I was randomly poking around some of the lesser visited areas of the java api in the hope that java.lang.reflect.Proxy could solve a problem of mine (it can’t) when I restumbled upon WeakReference.
Now I’ve been thinking more and more about resource management recently, in particular since most of the time I take the easy option and just load everything at game boot. That works but is sloppy and as I start adding more animation and landscape tiles into RescueSquad it starts getting impractical.
Assuming two levels:
- Stage 1, needs ‘grass.png’ and ‘ice.png’
- Stage 2, needs ‘grass.png’ and ‘lava.png’

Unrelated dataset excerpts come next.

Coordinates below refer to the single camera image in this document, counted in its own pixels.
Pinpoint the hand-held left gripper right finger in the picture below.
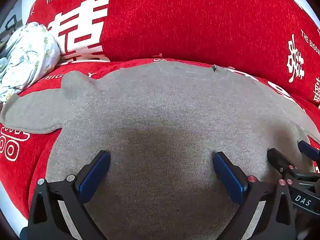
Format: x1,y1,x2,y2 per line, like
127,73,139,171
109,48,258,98
212,151,298,240

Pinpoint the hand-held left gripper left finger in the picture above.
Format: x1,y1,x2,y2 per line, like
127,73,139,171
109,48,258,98
27,150,112,240

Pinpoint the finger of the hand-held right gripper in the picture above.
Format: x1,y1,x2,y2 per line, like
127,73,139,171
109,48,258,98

Normal flow goes something like:
- Load stage 1
- Play stage 1
- Destroy stage 1
- Load stage 2
- Play stage 2
- Destroy stage 2
Which is nice and easy, but you get something like:
- load(grass.png)
- load(ice.png)
- destroy(grass.png)
- destroy(ice.png)
- load(grass.png)
- load(lava.png)
Obviously this is less than ideal, since we’ve loaded grass.png twice when really we could have just not destroyed it in the first place. Enter weak reference abuse:
class Texture
{
public Texture(String path)
{
// load from disk, create native resource
// ..
}
public void destroy()
{
// destroy native resource
// ..
}
}
class ResourcePool
{
Map<String, ResourceEntry> loadedResources;
ResourceHandle load(String resName)
{
if (loadedResources.contains(resName))
{
ResourceEntry re = loadedResources.get(resName);
return new ResourceHandle(re.texture, re.sentinal);
}
else
{
Texture texture = new Texture(resName);
Object sentinal = new Object();
ResourceHandle h = new ResourceHandle(texture, sentinal );
loadedRes.add( new ResourceEntry(texture, sentinal) );
return h;
}
}
public void tidy()
{
System.gc();
System.gc();
for (Iterator it=loadedResources.iterator(); it.hasNext(); )
{
ResourceEntry e = it.next();
if (!e.isInUse())
e.destroy();
it.remove();
}
}
}
class ResourceHandle
{
private Object sentinal;
private Texture texture;
public ResourceHandle(Texture t, Object s)
{
this.texture = t;
this.sentinal = s;
}
public Texture get() { return texture; } // Game code should only hold on to this temporarily
}
class ResourceEntry
{
Texture texture;
WeakReference sentinal;
public ResourceEntry(Texture t, Object s)
{
this.texture = t;
this.sentinal = new WeakReference(s);
}
public void destroy()
{
texture.destroy();
texture = null;
}
public boolean isInUse()
{
return sentinal.get() != null;
}
}
// Game code:
class Stage
{
ResourceHandle tex1, tex2;
public Stage(ResourcePool pool, String s1, String s2)
{
tex1 = pool.load(s1);
tex2 = pool.load(s2);
}
}
{
ResourcePool pool = new ResourcePool();
Stage currentStage;
// Load stage 1
currentStage = new Stage(pool, "ice.png", "grass.png");
// Do gameplay
// ..
// Stage 1 complete, load next level
currentStage = new Stage(pool, "grass.png", "lava.png");
// Sentinal for 'ice' resource now vanishes, pool tidies and leaves just 'grass' and 'lava' in memory
pool.tidy();
}
(obviously for a proper version ‘Texture’ could become a generic Resource interface for any native resource that needs explicit cleanup).
The ‘trick’ is to dish out handles to our Texture object, which have both an accessable Texture plus a hard reference to a Sentinal object. Internally we keep a hard reference to the same Texture, but a weak reference to the Sentinal. Once a new level has finished loading we scan through and check which sentinals have now vanished (ie. there are no more handles pointing at them). Since we still kept a proper hard ref to the (now unused) Texture object, we can happily destroy it.
This seems like a neat idea to me, since it means Stage/etc. classes don’t have to remember to return/release Textures back to the resource pool, as we let the gc do the heavy lifting for us. Does anyone see any big gaping holes in this trick that I’ve missed?